**What you are asked to do**
Among the lines below, count those with "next". Give the total alone.

**Given information**
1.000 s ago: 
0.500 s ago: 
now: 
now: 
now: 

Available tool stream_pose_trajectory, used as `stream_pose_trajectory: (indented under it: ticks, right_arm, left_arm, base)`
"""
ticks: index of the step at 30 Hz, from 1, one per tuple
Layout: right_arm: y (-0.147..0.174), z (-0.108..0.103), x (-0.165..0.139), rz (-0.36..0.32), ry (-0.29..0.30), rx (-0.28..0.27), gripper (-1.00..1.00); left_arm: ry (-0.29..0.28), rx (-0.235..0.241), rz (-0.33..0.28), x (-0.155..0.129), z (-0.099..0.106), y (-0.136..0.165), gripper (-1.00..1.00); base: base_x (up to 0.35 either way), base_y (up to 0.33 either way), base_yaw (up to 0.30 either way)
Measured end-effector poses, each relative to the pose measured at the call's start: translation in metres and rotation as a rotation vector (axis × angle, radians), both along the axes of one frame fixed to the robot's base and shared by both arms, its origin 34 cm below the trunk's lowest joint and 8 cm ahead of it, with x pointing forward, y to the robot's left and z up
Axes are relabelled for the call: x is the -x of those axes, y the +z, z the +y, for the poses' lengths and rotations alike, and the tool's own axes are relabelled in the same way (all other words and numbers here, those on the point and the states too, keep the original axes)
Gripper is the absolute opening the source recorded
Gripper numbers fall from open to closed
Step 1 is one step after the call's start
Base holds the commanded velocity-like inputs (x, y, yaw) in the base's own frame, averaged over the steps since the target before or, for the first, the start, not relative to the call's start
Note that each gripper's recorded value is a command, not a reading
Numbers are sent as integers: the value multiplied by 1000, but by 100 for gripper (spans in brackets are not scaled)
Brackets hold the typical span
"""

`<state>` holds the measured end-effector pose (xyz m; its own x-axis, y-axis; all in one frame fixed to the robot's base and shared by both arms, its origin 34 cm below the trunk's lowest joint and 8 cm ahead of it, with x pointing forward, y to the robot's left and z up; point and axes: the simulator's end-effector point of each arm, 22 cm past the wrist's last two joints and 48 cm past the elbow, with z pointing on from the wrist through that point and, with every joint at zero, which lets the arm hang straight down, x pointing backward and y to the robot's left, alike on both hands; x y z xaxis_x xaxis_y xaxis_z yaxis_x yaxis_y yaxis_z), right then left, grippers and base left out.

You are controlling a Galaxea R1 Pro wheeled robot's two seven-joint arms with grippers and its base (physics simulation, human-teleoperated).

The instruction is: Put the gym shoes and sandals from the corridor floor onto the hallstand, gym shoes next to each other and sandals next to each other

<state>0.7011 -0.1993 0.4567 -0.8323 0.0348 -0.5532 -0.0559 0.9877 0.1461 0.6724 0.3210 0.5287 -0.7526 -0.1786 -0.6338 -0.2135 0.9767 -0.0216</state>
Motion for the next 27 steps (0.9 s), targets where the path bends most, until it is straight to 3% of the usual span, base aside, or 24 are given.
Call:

**Answer**
2